GCHQ reportedly monitored Yahoo cam chats. Company confirms cam traffic not secure pre-2012
The Guardian reports that GCHQ, a British analog to the National Security Agency, collected and stored images from Yahoo webcam streams through a program called "Optic Nerve." According to the report, the agency targeted "millions of internet users not suspected of wrongdoing," including citizens of both the United States and the United Kingdom, with the program.
If true, the program is certainly creepy. What's unclear is whether it actually constitutes illegal spying.
For one thing, under UK law, GCHQ is permitted to collect images of British citizens, including through hacking or wiretapping. According to the Guardian, the only legal restriction the agency faces is one that prevents analysts from viewing the images if their subjects are suspected of being in the British Isles at the time. (Both GCHQ and the NSA insist that all of their actions, including those revealed by this report, are legal.)
The report states that the image gathering, which GCHQ claims was intended to identify suspected terrorists and to test a facial recognition system, took place between 2008 and 2012. The Guardian reports that the spying was "based on collecting information from GCHQ's huge network of internet cable taps."

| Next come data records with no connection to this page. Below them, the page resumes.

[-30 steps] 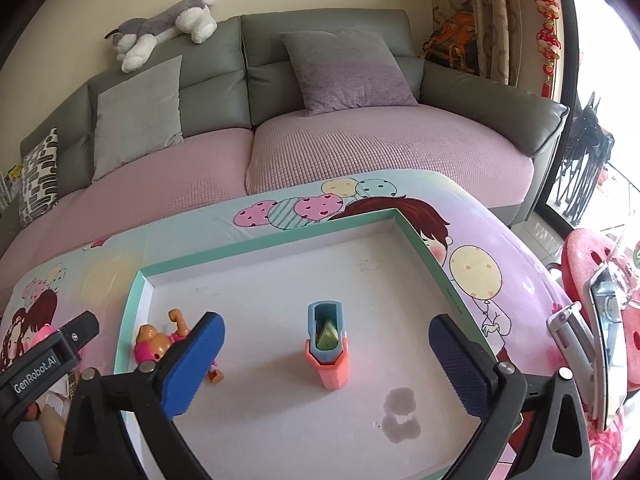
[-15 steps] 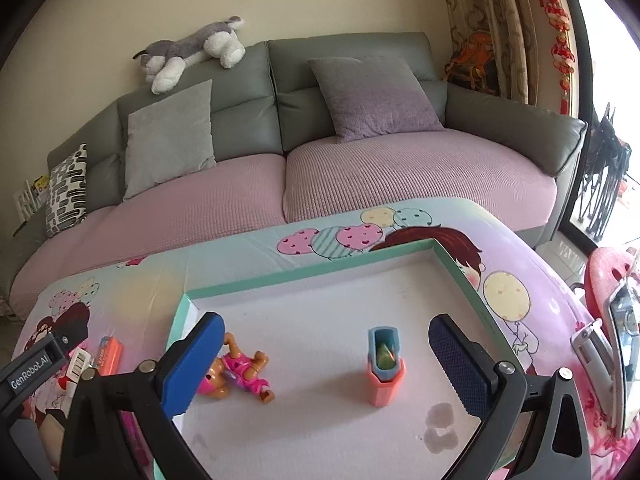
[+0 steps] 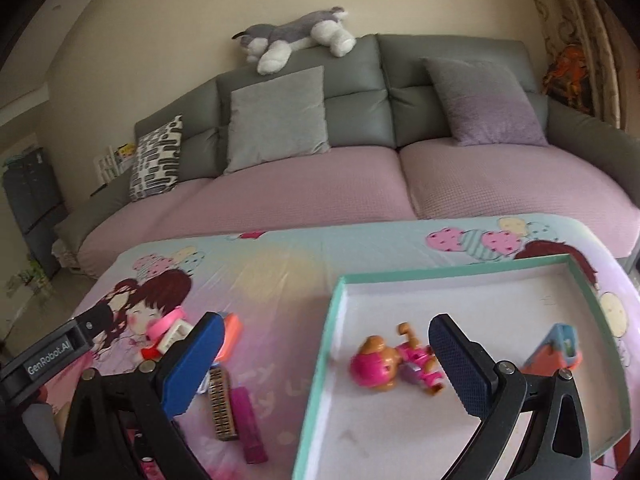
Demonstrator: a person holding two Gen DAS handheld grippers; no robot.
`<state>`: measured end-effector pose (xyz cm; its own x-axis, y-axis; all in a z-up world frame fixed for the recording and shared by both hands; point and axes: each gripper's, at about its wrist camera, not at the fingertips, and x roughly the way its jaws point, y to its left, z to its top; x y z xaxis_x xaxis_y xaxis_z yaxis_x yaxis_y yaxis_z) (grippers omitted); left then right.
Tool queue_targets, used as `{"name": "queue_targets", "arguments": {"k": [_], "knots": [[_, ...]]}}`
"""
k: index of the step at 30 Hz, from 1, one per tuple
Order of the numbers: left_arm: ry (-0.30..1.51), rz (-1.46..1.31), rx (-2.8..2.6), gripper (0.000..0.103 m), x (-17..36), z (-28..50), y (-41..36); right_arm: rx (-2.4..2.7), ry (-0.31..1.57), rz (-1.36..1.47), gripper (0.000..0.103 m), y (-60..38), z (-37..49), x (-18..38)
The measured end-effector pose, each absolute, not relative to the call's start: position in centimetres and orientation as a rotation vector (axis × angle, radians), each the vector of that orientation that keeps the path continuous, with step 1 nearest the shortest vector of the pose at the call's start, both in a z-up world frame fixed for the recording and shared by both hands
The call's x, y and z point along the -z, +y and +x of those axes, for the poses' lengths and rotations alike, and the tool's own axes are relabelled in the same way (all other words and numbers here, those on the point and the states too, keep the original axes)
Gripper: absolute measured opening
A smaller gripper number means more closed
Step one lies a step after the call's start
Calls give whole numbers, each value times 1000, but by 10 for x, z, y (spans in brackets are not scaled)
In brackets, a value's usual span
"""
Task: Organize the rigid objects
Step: 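Move both tools back to the pile of items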
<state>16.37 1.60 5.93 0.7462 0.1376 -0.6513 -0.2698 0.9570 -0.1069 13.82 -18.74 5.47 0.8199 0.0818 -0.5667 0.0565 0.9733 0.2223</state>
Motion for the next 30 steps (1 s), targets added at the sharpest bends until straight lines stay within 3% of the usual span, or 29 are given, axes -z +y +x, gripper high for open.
{"name": "queue_targets", "arguments": {"k": [8,13,30], "knots": [[847,-240,-246,101,-37,162,64,-147,706,211,102,-134,150,-38],[929,-276,-197,101,-17,159,74,-169,789,156,87,-113,155,-21],[1128,-413,-41,101,34,164,74,-310,920,-59,87,-61,135,0]]}}
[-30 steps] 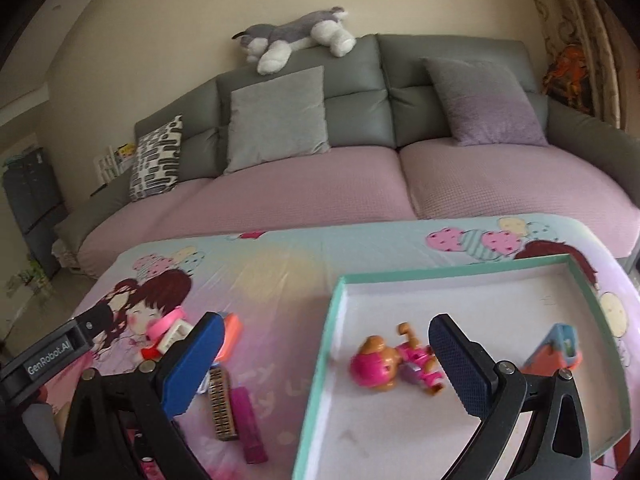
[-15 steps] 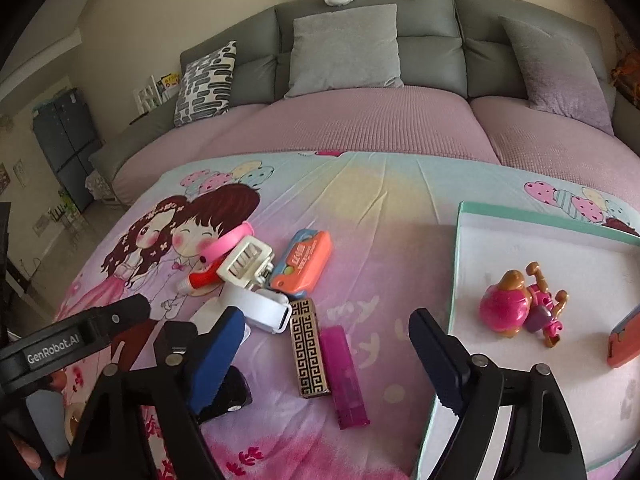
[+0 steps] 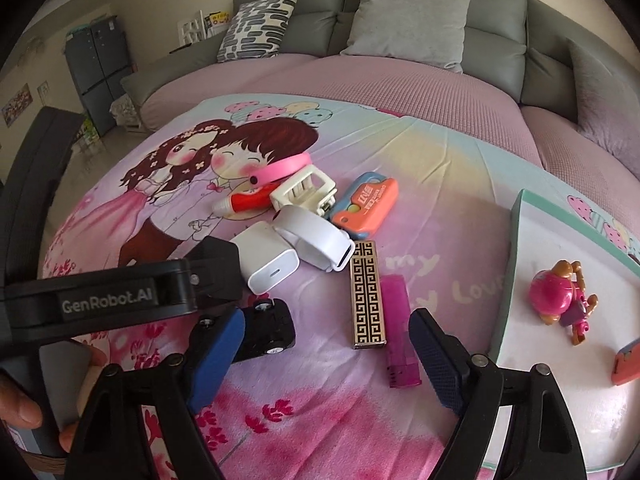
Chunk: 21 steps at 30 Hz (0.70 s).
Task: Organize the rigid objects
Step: 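Move both tools back to the pile of items, then grasp the black charger with the left tool while the right tool grasps the black toy car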
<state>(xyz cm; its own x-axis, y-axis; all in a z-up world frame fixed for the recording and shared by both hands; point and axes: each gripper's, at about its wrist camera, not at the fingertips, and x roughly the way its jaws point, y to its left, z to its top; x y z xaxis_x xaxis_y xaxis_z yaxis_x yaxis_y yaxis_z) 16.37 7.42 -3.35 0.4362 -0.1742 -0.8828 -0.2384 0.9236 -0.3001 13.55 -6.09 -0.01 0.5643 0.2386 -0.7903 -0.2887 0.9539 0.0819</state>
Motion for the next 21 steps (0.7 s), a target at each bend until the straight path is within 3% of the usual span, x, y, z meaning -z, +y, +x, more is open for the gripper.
{"name": "queue_targets", "arguments": {"k": [7,11,21], "knots": [[1135,-450,-14,89,40,167,76,-350,939,-63,87,-55,135,3],[1114,-507,0,70,40,164,84,-375,943,-34,87,-54,135,4],[1102,-443,-83,70,36,162,95,-454,948,-80,86,-35,130,8]]}}
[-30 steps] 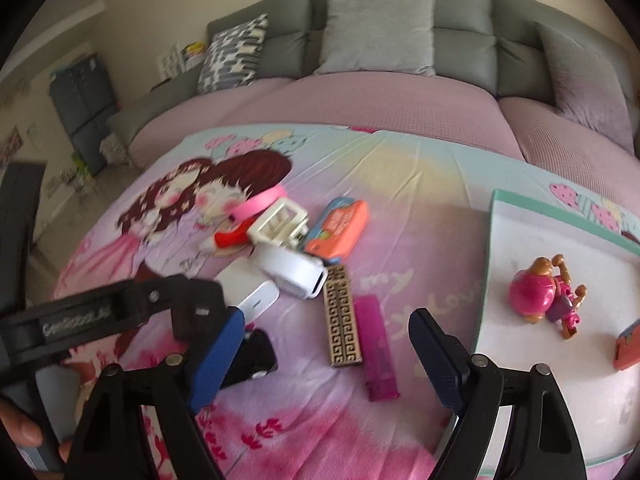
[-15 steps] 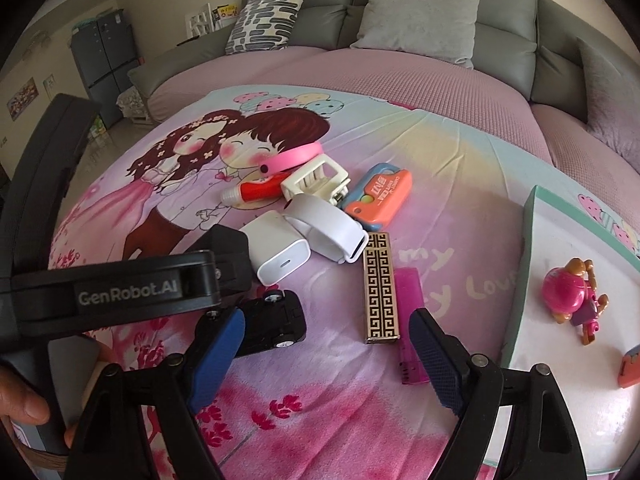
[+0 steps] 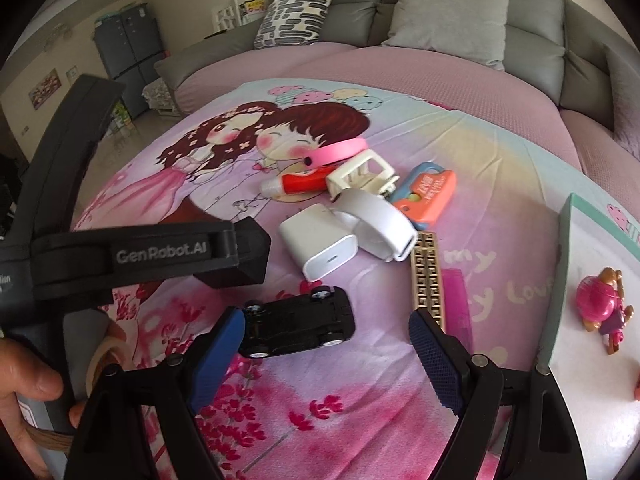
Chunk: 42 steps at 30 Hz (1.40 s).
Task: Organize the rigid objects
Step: 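Grasp the black charger with the left tool while the right tool grasps the black toy car, then carry the black charger and toy car into the green tray and release both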
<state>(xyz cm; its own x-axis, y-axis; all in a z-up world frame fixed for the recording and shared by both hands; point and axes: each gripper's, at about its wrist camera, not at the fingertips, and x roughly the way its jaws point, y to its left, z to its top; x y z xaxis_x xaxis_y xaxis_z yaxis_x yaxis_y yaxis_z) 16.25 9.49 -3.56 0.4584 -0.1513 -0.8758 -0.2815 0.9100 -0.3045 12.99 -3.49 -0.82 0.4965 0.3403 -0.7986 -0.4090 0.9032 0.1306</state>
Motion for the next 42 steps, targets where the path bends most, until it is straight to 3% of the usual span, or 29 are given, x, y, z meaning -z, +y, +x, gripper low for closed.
{"name": "queue_targets", "arguments": {"k": [15,17,18,25,36,42], "knots": [[1104,-404,-137,70,37,162,106,-480,1001,-125,86,-14,132,34],[1104,-399,-139,70,37,163,105,-481,996,-128,83,-13,131,34],[1104,-397,-139,70,37,163,105,-486,993,-124,76,-13,131,33],[1099,-388,-135,70,34,163,105,-485,980,-100,76,-17,131,29],[977,-346,-86,69,-6,157,88,-282,818,11,76,-75,128,-18],[949,-294,12,69,-21,165,54,-53,832,57,76,-134,132,-25]]}}
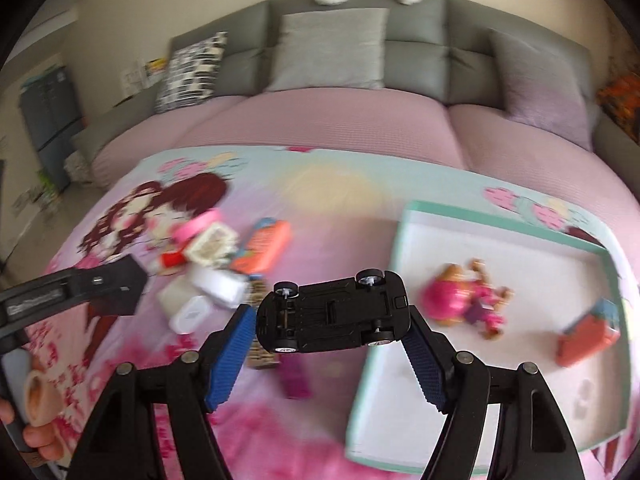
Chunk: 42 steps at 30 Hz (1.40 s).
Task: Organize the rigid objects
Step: 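Carry the black charger and toy car into the green tray and release both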
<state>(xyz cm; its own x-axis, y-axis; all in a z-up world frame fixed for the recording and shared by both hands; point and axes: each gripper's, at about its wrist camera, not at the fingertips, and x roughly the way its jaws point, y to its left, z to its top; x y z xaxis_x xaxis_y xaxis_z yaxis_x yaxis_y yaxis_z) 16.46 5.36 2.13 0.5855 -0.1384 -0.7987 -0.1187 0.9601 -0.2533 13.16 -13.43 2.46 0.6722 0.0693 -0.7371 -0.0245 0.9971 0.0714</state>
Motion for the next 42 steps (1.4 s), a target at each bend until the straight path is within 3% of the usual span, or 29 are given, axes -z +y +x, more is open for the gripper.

What's interesting here, though, is the date of the program. Up until 2012, Yahoo provided public video chat rooms through its Messenger service, after which time they turned the public option off. GCHQ's monitoring of Yahoo's webcam traffic also halted in 2012.
The dates could be a coincidence, of course, but given the somewhat boastful nature of other leaked NSA/GCHQ documents, it's equally feasible that the analysts are using vague language to show off their prowess at screen scraping.

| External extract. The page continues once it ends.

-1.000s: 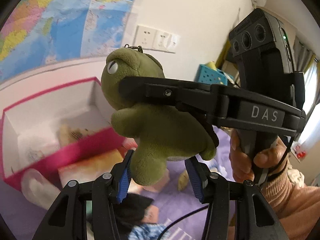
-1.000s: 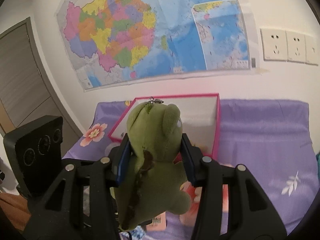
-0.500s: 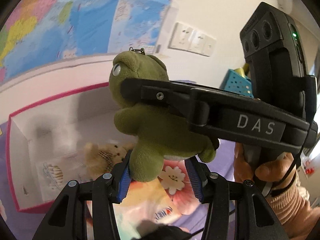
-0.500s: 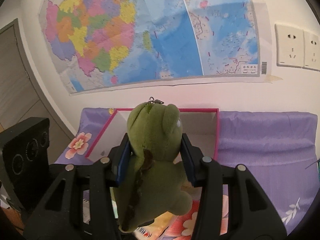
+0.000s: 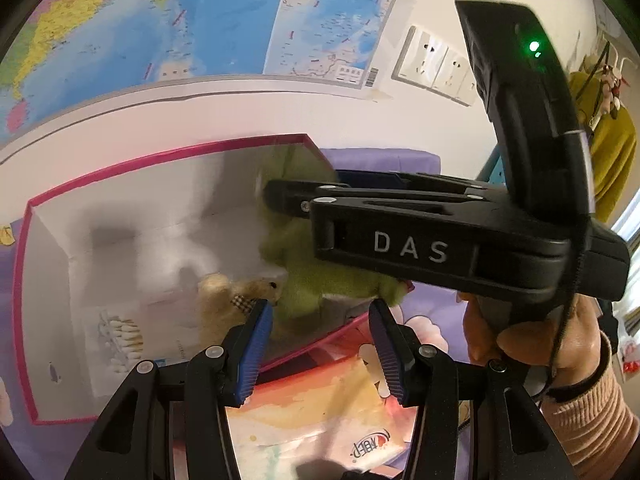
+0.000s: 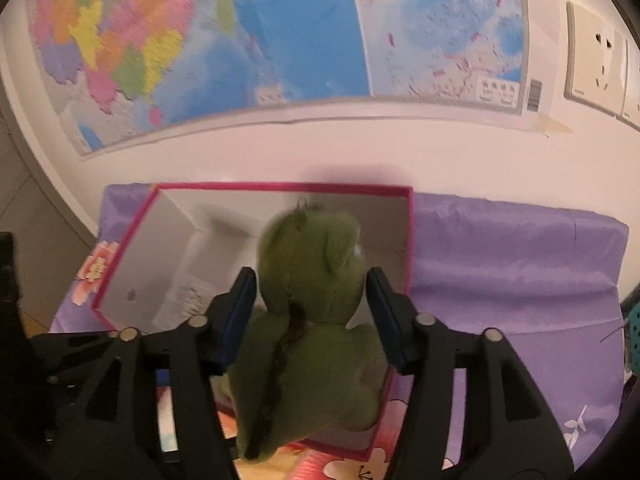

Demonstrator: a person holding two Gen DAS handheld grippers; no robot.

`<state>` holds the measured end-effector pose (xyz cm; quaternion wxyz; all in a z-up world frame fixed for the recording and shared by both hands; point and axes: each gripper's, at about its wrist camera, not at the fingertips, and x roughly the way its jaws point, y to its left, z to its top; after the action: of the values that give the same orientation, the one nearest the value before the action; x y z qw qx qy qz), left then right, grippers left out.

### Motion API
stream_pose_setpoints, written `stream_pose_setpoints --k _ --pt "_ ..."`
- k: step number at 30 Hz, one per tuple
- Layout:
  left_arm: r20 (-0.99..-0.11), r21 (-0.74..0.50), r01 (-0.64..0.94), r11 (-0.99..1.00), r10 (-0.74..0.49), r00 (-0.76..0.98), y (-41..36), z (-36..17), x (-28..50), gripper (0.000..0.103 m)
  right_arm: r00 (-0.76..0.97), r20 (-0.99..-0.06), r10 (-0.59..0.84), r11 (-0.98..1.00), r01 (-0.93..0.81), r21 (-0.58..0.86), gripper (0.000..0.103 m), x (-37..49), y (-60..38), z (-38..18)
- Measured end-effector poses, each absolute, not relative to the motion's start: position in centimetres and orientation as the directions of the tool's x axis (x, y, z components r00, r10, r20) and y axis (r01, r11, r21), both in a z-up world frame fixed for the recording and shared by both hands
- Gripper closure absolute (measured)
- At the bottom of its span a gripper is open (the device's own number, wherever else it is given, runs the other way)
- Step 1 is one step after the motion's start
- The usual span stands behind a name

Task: Organize soft objects
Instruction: 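Carry the green plush into the pink box and open the right tool, then grasp the black scrunchie with the right tool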

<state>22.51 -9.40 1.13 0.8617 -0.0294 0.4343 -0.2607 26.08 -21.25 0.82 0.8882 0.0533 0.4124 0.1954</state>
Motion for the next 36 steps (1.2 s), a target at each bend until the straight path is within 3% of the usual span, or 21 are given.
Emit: stream_pose_setpoints --k 5,14,21,27,36 --pt "-0.717 -0.260 0.421 0.869 -0.465 0.518 -8.5 1.8 21.3 0.052 0.620 -0.676 0.400 0.916 -0.292 0.275 0.043 24.4 -22.5 1.6" --pt "-0.642 -0.242 0.449 0.860 -0.489 0.590 -6.1 4.0 16.2 0.052 0.600 -0.563 0.569 0.822 -0.393 0.412 0.043 18.3 -24.4 4.6" --pt "-0.588 -0.247 0.471 0.847 -0.517 0.622 -3.8 5.1 11.4 0.051 0.581 -0.476 0.660 0.751 -0.498 0.435 0.042 12.8 -25.1 6.8" --pt "-0.602 -0.238 0.470 0.850 -0.509 0.616 -2.6 3.7 8.4 0.048 0.532 -0.503 0.681 0.730 -0.548 0.409 0.042 9.3 -24.1 5.5" --pt "-0.691 -0.248 0.435 0.866 -0.473 0.547 -2.5 -1.1 6.7 0.048 0.446 -0.614 0.651 0.740 -0.552 0.384 0.042 7.8 -21.3 0.4"
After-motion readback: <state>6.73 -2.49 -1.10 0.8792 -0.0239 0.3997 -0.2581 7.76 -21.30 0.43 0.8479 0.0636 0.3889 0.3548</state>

What we do know, because a Yahoo spokesperson just confirmed it to me, is that prior to 2012, Yahoo did not encrypt its webcam traffic. (The company previously issued a mea culpa about allowing data to flow unencrypted between its servers, and has resolved to encrypt all data in the future.)
Again, the idea of government workers sifting through gigabytes of camgirl (and camboy) footage in order to build tools to better monitor the rest of us is certainly icky -- but it's also something which any committed 14 year old boy was probably doing at the time. (No, mom, I was just trying to combat terrorism! I sweeeeaaar!)

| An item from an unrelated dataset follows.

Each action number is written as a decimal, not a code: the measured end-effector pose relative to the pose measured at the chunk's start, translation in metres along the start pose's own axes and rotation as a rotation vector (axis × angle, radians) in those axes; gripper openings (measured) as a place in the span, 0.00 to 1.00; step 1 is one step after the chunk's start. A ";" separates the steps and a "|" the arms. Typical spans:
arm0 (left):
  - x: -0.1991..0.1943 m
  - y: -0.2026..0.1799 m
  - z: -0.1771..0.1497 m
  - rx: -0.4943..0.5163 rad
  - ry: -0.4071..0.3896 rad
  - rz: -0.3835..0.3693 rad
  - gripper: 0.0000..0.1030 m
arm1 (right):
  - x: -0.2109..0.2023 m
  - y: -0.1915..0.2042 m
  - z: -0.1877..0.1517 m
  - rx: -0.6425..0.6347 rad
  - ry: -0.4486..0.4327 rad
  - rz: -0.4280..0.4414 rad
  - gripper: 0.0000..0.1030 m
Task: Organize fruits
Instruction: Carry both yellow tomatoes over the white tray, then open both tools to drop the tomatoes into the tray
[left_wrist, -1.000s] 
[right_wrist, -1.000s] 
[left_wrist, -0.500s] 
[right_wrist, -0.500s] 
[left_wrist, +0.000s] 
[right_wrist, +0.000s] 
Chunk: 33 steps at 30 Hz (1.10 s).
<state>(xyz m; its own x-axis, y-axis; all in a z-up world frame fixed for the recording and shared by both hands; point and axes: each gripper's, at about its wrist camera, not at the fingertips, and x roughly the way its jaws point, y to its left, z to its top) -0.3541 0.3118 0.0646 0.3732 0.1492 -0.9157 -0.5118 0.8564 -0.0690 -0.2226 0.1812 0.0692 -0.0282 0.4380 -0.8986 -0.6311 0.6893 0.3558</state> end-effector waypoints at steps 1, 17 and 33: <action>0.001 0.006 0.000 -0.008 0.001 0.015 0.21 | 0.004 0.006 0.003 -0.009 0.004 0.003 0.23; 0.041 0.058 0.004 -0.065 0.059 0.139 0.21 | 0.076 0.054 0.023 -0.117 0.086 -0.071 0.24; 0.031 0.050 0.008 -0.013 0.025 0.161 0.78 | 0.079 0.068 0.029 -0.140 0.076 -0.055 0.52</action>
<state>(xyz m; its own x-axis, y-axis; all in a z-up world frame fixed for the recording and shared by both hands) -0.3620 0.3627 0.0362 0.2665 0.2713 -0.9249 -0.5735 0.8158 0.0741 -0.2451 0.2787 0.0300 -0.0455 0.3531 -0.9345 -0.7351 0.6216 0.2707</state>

As such, the Guardian's report, like so much of the reporting around Snowden's leaked documents, is infuriatingly vague on the technical details. And Yahoo's statements to various news organizations are no more illuminating, mainly along the lines of "if the government is hacking us then we'd sure be mad!" (Yahoo's spokesperson is continuing to answer my questions, including offering theories on what might have happened here. I'll update the post as I hear more. I'm yet to get a response to my request for comment from the Guardian.)
Of course this lack of specific details hasn't stopped the media going into the same frothing frenzy they've suffered with every previous leak. Only this time, there's nudity!
"Spy agency intercepts Yahoo webcam chats, nudes and all" says Ars Technica. "The NSA may not be listening to your private phone calls, but it has been watching your private parts," warns ZDNet -- while UK-based The Register screamed Snowden leaks latest: UK spies ogle MILLIONS of Yahoo! webcams.
I'll update this post when I hear more from Yahoo or the Guardian.